* Task brief: Every line below between the one holding "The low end" and the one holding "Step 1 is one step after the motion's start", inclusive, should be copied exactly, and no other line.

* Data section:
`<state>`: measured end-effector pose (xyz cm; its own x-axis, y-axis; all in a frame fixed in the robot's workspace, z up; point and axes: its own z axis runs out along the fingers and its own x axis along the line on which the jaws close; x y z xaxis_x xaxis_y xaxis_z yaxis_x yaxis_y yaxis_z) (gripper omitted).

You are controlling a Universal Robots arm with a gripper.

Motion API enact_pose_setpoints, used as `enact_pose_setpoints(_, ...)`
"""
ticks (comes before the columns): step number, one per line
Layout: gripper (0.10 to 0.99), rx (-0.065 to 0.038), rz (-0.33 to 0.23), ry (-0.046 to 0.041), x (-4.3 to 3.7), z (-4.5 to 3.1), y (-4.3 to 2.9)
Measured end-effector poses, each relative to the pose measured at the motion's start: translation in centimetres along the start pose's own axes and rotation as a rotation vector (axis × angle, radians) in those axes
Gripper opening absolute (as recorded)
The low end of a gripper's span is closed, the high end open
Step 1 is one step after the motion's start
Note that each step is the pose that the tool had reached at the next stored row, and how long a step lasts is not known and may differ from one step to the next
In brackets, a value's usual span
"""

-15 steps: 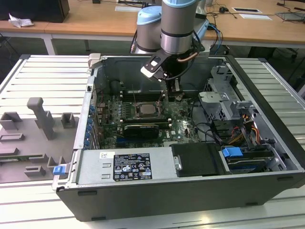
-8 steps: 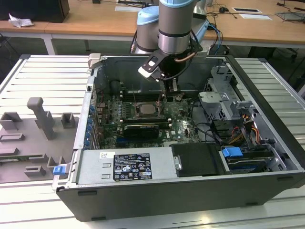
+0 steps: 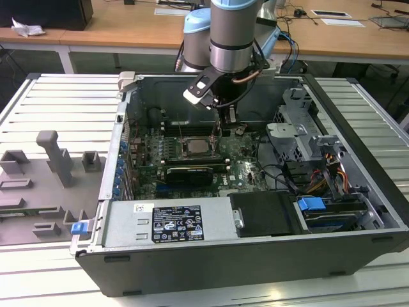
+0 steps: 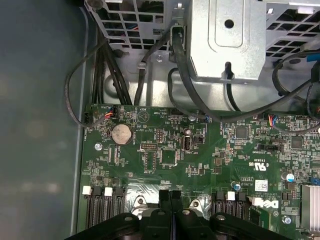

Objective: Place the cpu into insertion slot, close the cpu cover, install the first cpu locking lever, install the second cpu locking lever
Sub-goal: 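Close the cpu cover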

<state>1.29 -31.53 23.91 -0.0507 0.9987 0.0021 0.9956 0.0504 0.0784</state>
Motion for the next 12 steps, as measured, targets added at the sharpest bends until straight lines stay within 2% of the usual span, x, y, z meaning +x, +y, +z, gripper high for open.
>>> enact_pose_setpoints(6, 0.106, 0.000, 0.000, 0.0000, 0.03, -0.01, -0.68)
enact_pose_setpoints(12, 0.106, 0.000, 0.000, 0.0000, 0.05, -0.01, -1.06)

* Result:
The low end of a gripper's span is closed, the high end open
Step 1 is one step after the motion's start

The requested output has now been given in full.